Miriam expresses all the confidence in the world that I can finish the race. My mother seems concerned. So, I will write here, Mom, I promise I will make it in one piece.
I wish I knew how. I have a training program to follow, slowly boosting my mileage until I can run 13.1 miles. But 9.5 miles left me exhausted for three days, leaving me to wonder how to run the final 3.6 miles without running myself into the ground.
Two years ago I would never have completed the first 3.6 miles of a half-marathon. Then, the idea of running 13.1 miles had drifted off into the passing sands of time, along with my cardiovascular endurance.
Seven years ago, in graduate school, I had time for two-hour bicycle rides along the Missouri River and 7-mile runs through the University of Missouri campus. Those were the days.
But the reason people use the phrase, “those were the days” is because those days don’t last.
They ended when I took up the stresses of underemployment in New York City. Physical fitness tumbled down my priority list past activities hardly known for facilitating an active lifestyle.
I still ran, cycled and lifted weights. But the efforts, though well-intentioned, became more sporadic and less effective.
One afternoon two years ago while playing softball, I got winded running from first to third. That was embarrassing. I felt defeated, but was not going to give up.
To call March 2008 a “transition period” would be mild.
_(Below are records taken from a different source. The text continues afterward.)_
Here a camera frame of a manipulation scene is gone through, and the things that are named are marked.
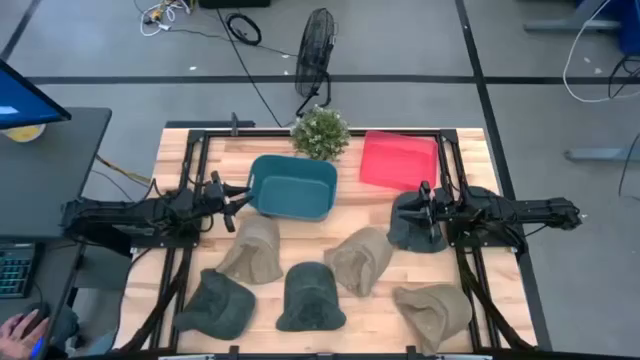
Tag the small green potted plant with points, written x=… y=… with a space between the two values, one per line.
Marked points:
x=320 y=132

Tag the blue cabinet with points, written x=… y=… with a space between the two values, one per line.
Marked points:
x=620 y=22

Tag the red plastic bin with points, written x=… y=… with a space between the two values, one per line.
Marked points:
x=397 y=160

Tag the black backlit keyboard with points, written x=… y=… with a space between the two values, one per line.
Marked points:
x=15 y=270

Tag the yellow round object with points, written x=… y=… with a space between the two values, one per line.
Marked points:
x=24 y=133

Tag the black aluminium table frame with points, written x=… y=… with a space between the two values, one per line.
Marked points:
x=225 y=133

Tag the dark green fabric hat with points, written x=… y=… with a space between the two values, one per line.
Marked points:
x=310 y=297
x=415 y=237
x=217 y=305

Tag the black office desk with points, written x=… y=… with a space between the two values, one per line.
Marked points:
x=45 y=175

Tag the black computer mouse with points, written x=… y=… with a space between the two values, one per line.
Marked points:
x=36 y=315

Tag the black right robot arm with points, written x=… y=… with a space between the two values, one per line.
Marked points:
x=525 y=210

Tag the grey desk foot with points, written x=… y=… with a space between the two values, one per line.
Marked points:
x=600 y=154
x=565 y=26

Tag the tan fabric hat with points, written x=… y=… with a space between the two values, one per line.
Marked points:
x=435 y=312
x=255 y=250
x=357 y=260

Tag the black floor fan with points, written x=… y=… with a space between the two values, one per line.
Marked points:
x=315 y=50

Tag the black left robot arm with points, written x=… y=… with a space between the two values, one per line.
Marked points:
x=125 y=212

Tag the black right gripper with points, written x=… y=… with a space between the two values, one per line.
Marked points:
x=439 y=207

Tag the blue computer monitor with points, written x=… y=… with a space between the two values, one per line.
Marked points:
x=22 y=102

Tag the teal plastic bin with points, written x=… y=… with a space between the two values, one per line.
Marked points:
x=292 y=192

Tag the person's hand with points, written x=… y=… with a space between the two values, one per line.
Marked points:
x=17 y=337

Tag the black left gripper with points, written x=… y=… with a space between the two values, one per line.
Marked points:
x=214 y=199
I got engaged; Miriam, who was living in New York City while I resided on Shelter Island, changed jobs; and her mother was diagnosed with breast cancer, which has been chased so far into remission that it has never dared peek its head out.
The one thing we thought we could control — the only thing, it seemed — was our health. We grabbed onto that with all we had, trying not to strangle it in the process.
It was frustrating because I could no longer do what I could before. So I chased it one painful mile at a time. By fall 2008, we entered the Susan G. Komen 5K race in Central Park to raise money for breast cancer research. A few weeks later we ran the Shelter Island 5K.
I started thinking, if running three miles felt good, how about four or five? I started feeling comfortable at five miles last May, the same time I started writing a series of previews for June’s Shelter Island 10K run.
Having run out of story ideas, I decided to write about running the course for the first time. I was shocked when I completed it. I had started running for the health benefits but it had become a competition. Can I run further and faster than I did yesterday, last week, seven years ago? At 33, it’s difficult to run faster than I did at 27. But I can run further.
Maybe it is the curse of the sportswriter, wanting to be a good athlete but never excelling. I will never be a competitive runner, but I have finally found a sport I feel I’m good at.
Whether I am good enough to run 13.1 miles, I don’t know. I hope to see Nassau Coliseum as I approach the finish line rather than watching a race official sweep my vomit off Wantagh Parkway. I will have to wait until the eve of my 34th birthday to find out, but at least I hit my mid-30s knowing I can run and run far. Whether I finish the race or not, that fact is good enough for me.